### EXERCISE INSTRUCTIONS
Exactly the lines below from the one with "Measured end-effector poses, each" up to and including the one with "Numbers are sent" make up the answer, with nothing else added.
· · ·
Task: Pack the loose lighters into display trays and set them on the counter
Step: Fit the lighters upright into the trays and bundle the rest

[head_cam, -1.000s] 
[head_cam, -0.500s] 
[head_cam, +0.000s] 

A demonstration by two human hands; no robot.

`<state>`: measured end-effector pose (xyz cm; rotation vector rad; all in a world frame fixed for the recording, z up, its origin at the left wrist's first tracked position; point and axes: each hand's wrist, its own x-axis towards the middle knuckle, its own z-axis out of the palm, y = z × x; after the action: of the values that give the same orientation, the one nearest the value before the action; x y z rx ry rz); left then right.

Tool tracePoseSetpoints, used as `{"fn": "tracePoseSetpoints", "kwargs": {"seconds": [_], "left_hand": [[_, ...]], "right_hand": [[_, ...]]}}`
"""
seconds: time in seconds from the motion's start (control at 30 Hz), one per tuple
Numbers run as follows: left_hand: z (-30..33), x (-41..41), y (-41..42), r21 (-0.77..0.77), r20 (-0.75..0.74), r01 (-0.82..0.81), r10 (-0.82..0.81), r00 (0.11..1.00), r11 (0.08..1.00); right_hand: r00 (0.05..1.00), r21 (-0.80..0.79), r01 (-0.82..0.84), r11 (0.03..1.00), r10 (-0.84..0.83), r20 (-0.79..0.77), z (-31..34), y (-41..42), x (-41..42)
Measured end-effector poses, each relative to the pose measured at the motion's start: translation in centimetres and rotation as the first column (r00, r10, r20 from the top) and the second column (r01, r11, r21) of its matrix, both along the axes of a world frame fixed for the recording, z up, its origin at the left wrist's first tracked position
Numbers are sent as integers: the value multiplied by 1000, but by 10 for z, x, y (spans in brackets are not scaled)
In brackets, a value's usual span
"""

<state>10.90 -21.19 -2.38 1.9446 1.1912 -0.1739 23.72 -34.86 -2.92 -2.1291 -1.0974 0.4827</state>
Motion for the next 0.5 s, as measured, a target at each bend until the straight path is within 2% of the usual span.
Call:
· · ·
### RESULT
Measured end-effector poses, each relative to the pose measured at the motion's start: translation in centimetres and rotation as the first column (r00, r10, r20 from the top) and the second column (r01, r11, r21) of its matrix, both along the axes of a world frame fixed for the recording, z up, its origin at the left wrist's first tracked position
Numbers are sent as integers: the value multiplied by 1000, but by 10 for z, x, y (spans in brackets are not scaled)

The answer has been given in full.